According to some embodiments of the invention, the nucleic acid purification means comprises oligo dT magnetic beads, magnetic beads comprising a sequence complementary to a nucleotide sequence for purification in a puromycin linker, DNA purification magnetic beads or streptavidin magnetic beads.

According to some embodiments of the present invention, the reverse transcription reaction system may be arbitrarily set, without limitation; commercially available kits such as ReverTraAce (TOYOBO), SuperScript IV kit (Thermo), M-MLV Reverse Transcriptase (Promega), or other similar products may be used.

According to some embodiments of the invention, in step (6), the protein purification tag comprises a His tag or a Flag tag.

In still another aspect, the invention also provides an in vitro nucleic acid display peptide prepared by the application.

The application of the invention mainly optimizes the steps 4) -7) in the background technology 'application of puromycin linker with a branch structure in vitro display of peptide', and the advantage of using different DNA purification magnetic beads to replace streptavidin magnetic beads is that the modification of biotin and enzyme cutting sites is reduced on the design of puromycin linker, so that the modification variety is reduced; in the in vitro peptide display process, the enzyme digestion step is reduced, and the yield reduction and the operation time extension caused by the enzyme digestion reaction efficiency problem are avoided; finally, the invention reduces the use of restriction enzymes, simultaneously reduces biotin modification and enzyme cutting site modification in the process of synthesizing the linker, and reduces the cost of in vitro peptide display and linker synthesis.

The puromycin linker with the novel structure is simple in synthesis method, the efficiency is as high as 53%, the efficiency of obtaining key raw materials is greatly improved, the system efficiency is further improved, the synthesis cost of mRNA/cDNA-protein fusion products is reduced, the mRNA connection site in the structure is used for covalently crosslinking the puromycin linker and mRNA in a photo-crosslinking mode, and the structure is more stable; secondly, the experimental process of the method in the prior art is optimized, and the operation is simple; again, the base materials used are of a wide range and very cheap.

Drawings

FIG. 1 is a flow chart showing the preparation of cDNA-protein fusions in example 1 of the present invention.

FIG. 2 is a schematic diagram of the structure of the novel puromycin linker in example 1 of the present invention.

FIG. 3 is a diagram showing the binding of puromycin linker to mRNA by photocrosslinking in example 1 of the present invention.

FIG. 4A is a PAGE result of photo-crosslinked products of mRNA and fluorescently labeled puromycin linker in example 1 of the present invention.

FIG. 4B is a SYBR Green staining pattern of photocrosslinked mRNA and puromycin linker products of example 1 of the present invention.

FIG. 5 is a fluorescent photograph of urea SDS-PAGE of cDNA-protein fusions of the BDA gene of example 1 of the invention.

FIG. 6 is a schematic diagram showing the structural composition of the template DNA in example 1 of the present invention.

FIG. 7 shows the structural formula of Spacer C3 according to the present invention.

FIG. 8 is a structural formula of Spacer C6 according to the present invention.

FIG. 9 shows the structural formula of Spacer C9 according to the present invention.

FIG. 10 shows the structural formula of Spacer C12 according to the present invention.

FIG. 11 is a structural formula of Spacer C18 according to the present invention.

FIG. 12 is a fluorescence image of urea SDS-PAGE of a cDNA-protein fusion of the PDO gene in example 2 of the present invention.

FIG. 13 is a fluorescence image of urea SDS-PAGE of cDNA-protein fusion of anti-GFP VHH gene in example 3 of the present invention.

Detailed Description

The present invention will be described in detail with reference to specific examples.
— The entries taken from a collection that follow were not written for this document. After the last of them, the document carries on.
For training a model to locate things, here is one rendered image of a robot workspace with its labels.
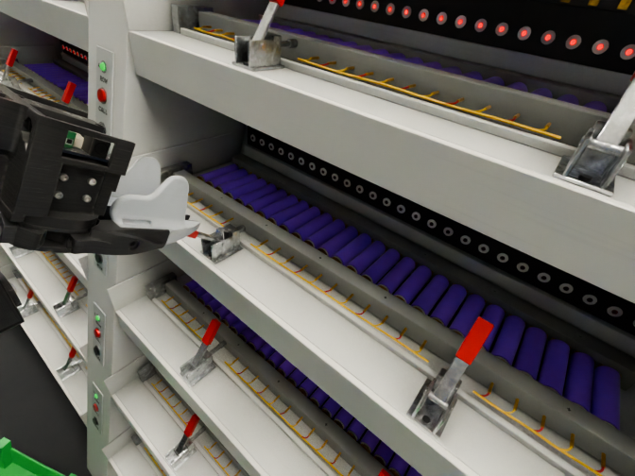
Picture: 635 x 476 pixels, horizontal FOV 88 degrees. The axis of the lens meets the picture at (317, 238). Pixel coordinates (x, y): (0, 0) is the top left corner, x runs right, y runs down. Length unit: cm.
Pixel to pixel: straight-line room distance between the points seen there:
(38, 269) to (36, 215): 83
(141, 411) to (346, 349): 50
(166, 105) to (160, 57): 10
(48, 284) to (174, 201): 75
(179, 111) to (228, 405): 40
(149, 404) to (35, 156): 57
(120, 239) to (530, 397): 33
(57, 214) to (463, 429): 32
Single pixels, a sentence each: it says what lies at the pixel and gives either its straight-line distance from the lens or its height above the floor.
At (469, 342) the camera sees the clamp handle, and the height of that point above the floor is 83.
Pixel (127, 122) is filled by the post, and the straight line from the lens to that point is 49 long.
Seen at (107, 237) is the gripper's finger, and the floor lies 84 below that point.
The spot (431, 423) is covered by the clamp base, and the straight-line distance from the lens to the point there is 31.
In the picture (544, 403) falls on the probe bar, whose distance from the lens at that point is 34.
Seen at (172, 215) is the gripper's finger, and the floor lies 83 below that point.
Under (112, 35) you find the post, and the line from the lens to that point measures 51.
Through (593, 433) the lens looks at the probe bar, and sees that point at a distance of 35.
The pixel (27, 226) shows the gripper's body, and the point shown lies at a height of 84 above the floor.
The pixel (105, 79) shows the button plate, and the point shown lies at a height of 89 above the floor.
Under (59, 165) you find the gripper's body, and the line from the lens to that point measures 24.
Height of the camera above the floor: 97
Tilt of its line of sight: 24 degrees down
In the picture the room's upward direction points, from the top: 18 degrees clockwise
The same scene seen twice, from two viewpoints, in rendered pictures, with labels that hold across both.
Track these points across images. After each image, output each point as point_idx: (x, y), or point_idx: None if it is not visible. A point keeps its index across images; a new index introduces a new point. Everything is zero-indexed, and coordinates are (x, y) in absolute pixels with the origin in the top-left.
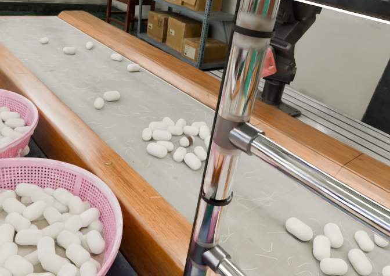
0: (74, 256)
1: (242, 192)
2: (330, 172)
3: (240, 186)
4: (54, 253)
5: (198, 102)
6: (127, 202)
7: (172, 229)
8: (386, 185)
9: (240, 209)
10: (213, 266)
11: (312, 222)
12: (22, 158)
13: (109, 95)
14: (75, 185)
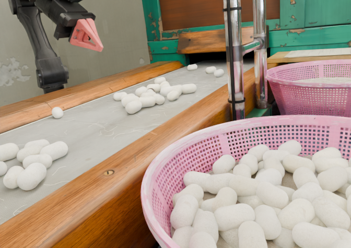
0: (255, 158)
1: (94, 131)
2: (48, 110)
3: (85, 133)
4: (268, 165)
5: None
6: (175, 139)
7: (188, 118)
8: (68, 93)
9: (120, 127)
10: (244, 49)
11: (117, 111)
12: (168, 240)
13: None
14: (161, 201)
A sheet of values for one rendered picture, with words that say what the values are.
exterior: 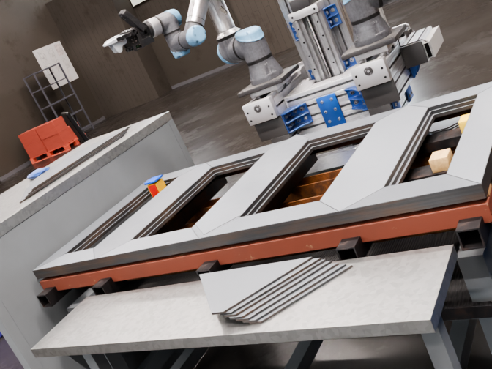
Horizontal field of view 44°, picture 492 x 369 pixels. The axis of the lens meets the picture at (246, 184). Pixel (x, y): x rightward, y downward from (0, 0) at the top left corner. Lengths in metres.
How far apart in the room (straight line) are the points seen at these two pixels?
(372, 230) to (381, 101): 1.00
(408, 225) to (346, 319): 0.31
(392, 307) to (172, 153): 1.92
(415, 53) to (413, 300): 1.49
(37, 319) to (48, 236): 0.31
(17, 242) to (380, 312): 1.45
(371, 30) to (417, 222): 1.15
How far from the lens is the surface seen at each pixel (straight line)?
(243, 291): 1.45
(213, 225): 1.77
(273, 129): 2.58
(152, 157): 2.86
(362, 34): 2.44
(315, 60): 2.65
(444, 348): 1.36
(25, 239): 2.34
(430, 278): 1.29
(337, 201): 1.54
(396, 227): 1.46
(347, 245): 1.48
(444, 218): 1.42
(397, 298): 1.26
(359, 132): 2.10
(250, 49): 2.62
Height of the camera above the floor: 1.40
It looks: 16 degrees down
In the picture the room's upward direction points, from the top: 25 degrees counter-clockwise
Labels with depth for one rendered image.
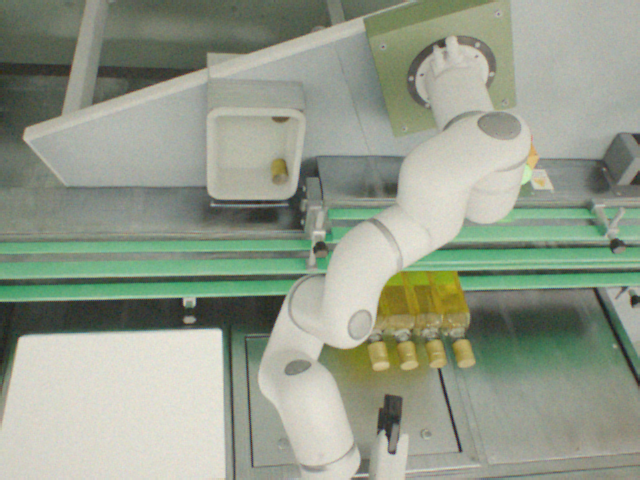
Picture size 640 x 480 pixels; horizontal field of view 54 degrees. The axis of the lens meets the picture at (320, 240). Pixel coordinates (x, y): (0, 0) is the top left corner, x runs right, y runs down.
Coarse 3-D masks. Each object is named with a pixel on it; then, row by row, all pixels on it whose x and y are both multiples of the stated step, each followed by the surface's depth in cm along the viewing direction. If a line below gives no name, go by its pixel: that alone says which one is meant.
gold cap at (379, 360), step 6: (378, 342) 119; (372, 348) 119; (378, 348) 118; (384, 348) 119; (372, 354) 118; (378, 354) 117; (384, 354) 118; (372, 360) 118; (378, 360) 117; (384, 360) 117; (372, 366) 117; (378, 366) 118; (384, 366) 118
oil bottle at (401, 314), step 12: (396, 276) 129; (384, 288) 126; (396, 288) 127; (408, 288) 127; (384, 300) 125; (396, 300) 125; (408, 300) 125; (396, 312) 123; (408, 312) 123; (396, 324) 122; (408, 324) 122
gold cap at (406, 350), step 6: (402, 342) 120; (408, 342) 120; (396, 348) 121; (402, 348) 120; (408, 348) 119; (414, 348) 120; (402, 354) 119; (408, 354) 119; (414, 354) 119; (402, 360) 118; (408, 360) 118; (414, 360) 118; (402, 366) 119; (408, 366) 119; (414, 366) 119
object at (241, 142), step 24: (216, 120) 118; (240, 120) 119; (264, 120) 119; (288, 120) 120; (216, 144) 122; (240, 144) 123; (264, 144) 124; (288, 144) 123; (216, 168) 126; (240, 168) 128; (264, 168) 129; (288, 168) 125; (216, 192) 123; (240, 192) 125; (264, 192) 125; (288, 192) 125
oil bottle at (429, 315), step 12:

The following examples will assist one skilled in the art in further understanding the present invention. The method in which the specific conditions are not specified in the examples employs the conventional methods and conventional conditions in the art, or conditions as recommended by the manufacturer of the apparatus.

Example 1

This example provides a method for synthesizing in vitro nucleic acid display peptides using the B domain of protein a (BDA for short) as the target gene. The entire scheme for the preparation of cDNA-protein fusions of the BDA protein is shown in FIG. 1. Wherein the nucleic acid sequence of the target gene is shown as SEQ ID NO.1, and the amino acid sequence is shown as SEQ ID NO. 2.

The detailed process and parameters of the whole process are as follows:

1. synthesis of puromycin linker

The structure of the puromycin linker is shown in figure 2, the puromycin linker is single-stranded DNA containing modification and no branching, and the single-stranded DNA comprises a first section of nucleotide and a second section of nucleotide; the 3' end of the first section of nucleotide is modified with puromycin to form a puromycin arm, and the first section of nucleotide is also modified with a fluorescent label; the second stretch of nucleotides comprises, in order from 5 'to 3', an mRNA ligation site and a reverse transcription site.

Wherein the sequence of the first section of nucleotide is TCTCTCCC from 5 'to 3', and the sequence of the second section of nucleotide is shown as SEQ ID NO. 3. The nucleotide sequence of the puromycin linker is synthesized by a primer synthesis company, the length of the nucleotide sequence of the puromycin linker is 27bp, a fluorescence label is further modified on the 3 rd base of the first section of nucleotide from 5 'to 3' sequence, the first section of nucleotide and the second section of nucleotide are connected by a flexible joint Spacer C18 (spc18 for short), and two Spacer C18 are inserted between the 6 th and 7 th bases of the first section of nucleotide from 5 'to 3' sequence. In the puromycin linker, the mRNA ligation site is located in the 1 st to 7 th base sequences of the second nucleotide sequence from 5 'to 3', and the reverse transcription site is located in the 8 th to 19 th base sequences of the second nucleotide sequence from 5 'to 3'. The linking information for the puromycin linker is as follows:

3' -reverse (TGCCCCCCGCCG)^cnvKACCTTT) (spc18) TC (FAM-dT) CTC (spc18) (spc18) CC-puromycin-3'

A schematic representation of the covalent cross-linking of mRNA to puromycin linker and the structure of cnvK is shown in FIG. 3.

The puromycin linker synthesized by the method has the advantages of simple synthesis method, high efficiency up to 53%, greatly improved efficiency of obtaining key raw materials, further improved system efficiency and reduced synthesis cost of cDNA-protein fusion products, and the puromycin linker and mRNA are covalently crosslinked at the mRNA connection site in the structure in a photo-crosslinking mode, so that the structure is more stable.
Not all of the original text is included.